WHAT YOU HAVE TO DO = Copy out the lines below that hold the word "requests".

Saved data entries =
-- Opening Marker --
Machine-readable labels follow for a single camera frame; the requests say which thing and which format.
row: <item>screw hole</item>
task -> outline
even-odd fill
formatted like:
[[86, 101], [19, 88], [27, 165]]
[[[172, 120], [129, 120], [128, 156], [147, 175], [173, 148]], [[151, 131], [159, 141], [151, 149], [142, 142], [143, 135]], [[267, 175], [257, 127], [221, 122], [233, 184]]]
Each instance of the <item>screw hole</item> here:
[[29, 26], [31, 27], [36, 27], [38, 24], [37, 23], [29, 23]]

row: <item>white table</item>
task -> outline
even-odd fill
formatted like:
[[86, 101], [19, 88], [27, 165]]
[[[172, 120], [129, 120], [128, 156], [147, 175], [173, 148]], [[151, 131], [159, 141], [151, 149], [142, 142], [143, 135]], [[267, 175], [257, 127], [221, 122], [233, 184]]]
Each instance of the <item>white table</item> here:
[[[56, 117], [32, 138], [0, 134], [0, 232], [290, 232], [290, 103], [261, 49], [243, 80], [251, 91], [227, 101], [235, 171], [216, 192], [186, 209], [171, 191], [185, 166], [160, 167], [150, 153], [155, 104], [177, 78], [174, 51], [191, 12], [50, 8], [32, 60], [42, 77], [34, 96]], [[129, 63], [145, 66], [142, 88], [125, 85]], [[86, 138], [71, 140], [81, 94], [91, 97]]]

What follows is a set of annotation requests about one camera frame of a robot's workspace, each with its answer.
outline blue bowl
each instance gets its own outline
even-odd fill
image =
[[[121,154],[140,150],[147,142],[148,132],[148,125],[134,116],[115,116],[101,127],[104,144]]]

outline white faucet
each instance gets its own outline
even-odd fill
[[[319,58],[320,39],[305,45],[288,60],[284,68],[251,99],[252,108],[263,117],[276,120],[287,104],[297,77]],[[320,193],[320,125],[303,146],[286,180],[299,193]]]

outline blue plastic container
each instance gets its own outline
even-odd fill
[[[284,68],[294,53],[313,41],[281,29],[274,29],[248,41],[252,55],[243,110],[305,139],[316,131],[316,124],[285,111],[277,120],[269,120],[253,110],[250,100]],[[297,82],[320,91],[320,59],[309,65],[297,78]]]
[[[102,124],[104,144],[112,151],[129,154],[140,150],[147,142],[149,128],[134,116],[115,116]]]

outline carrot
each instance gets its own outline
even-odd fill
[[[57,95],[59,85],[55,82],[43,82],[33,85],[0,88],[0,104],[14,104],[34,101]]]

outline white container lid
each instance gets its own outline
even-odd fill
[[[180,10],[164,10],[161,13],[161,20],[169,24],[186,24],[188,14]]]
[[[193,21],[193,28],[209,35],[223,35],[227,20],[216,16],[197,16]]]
-- Closing Marker --
YOUR RESPONSE =
Machine-readable labels follow for a single camera frame; the requests say which thing and which format.
What follows is a set of annotation requests about one camera frame of a robot's workspace, each with its answer.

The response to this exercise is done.